Task details: Copy the entries below exactly. Images do not belong in the copy.

Source material:
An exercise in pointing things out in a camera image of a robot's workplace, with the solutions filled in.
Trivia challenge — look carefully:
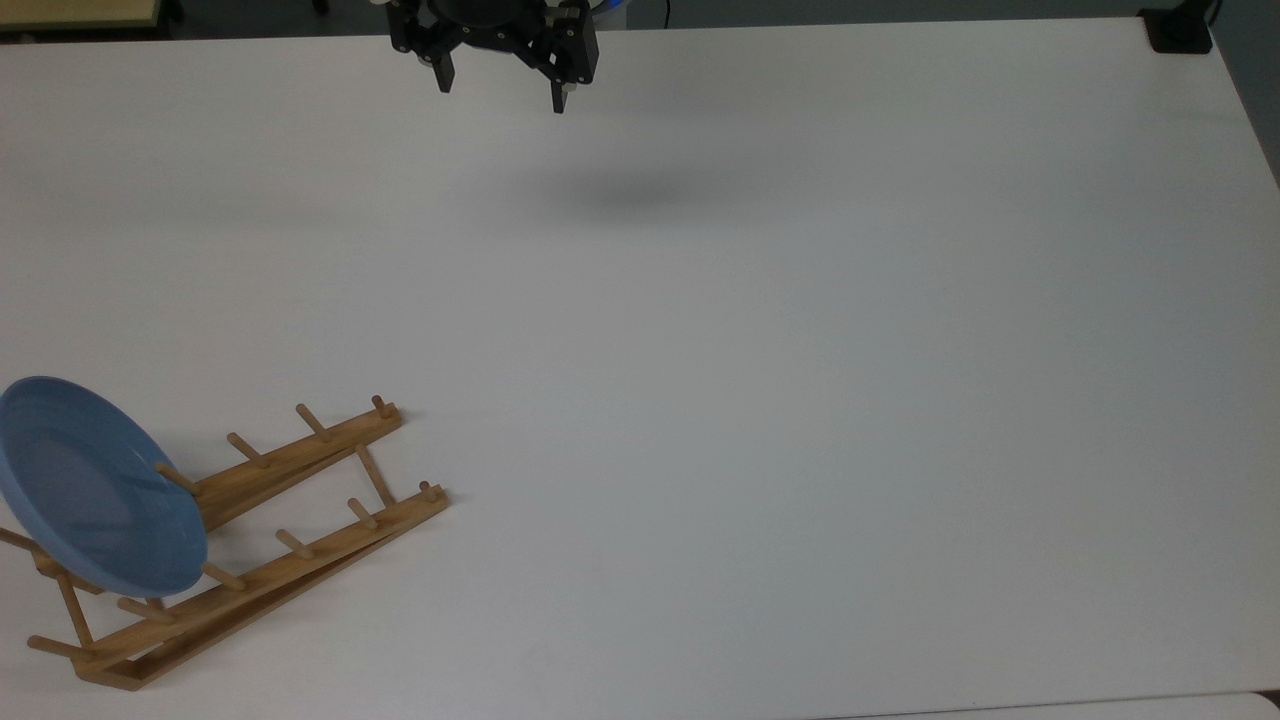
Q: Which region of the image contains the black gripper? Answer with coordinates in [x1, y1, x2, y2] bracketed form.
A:
[388, 0, 601, 114]

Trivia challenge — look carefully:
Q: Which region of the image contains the blue plate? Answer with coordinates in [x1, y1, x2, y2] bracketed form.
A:
[0, 376, 209, 599]

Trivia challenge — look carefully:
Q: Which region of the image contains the wooden plate rack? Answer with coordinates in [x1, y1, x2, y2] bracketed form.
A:
[0, 395, 450, 692]

Answer space:
An exercise in pointing things out in a camera image of a robot's workplace, with the solutions filled in.
Trivia challenge — look carefully:
Q: Which region of the image contains the black gripper? Answer with coordinates in [x1, y1, x2, y2] bracketed form.
A:
[388, 0, 601, 114]

Trivia challenge — look carefully:
Q: Which region of the image contains the blue plate? Answer with coordinates in [x1, y1, x2, y2] bracketed form.
A:
[0, 376, 209, 599]

Trivia challenge — look carefully:
Q: Which region of the image contains the wooden plate rack? Answer with coordinates in [x1, y1, x2, y2] bracketed form.
A:
[0, 395, 450, 692]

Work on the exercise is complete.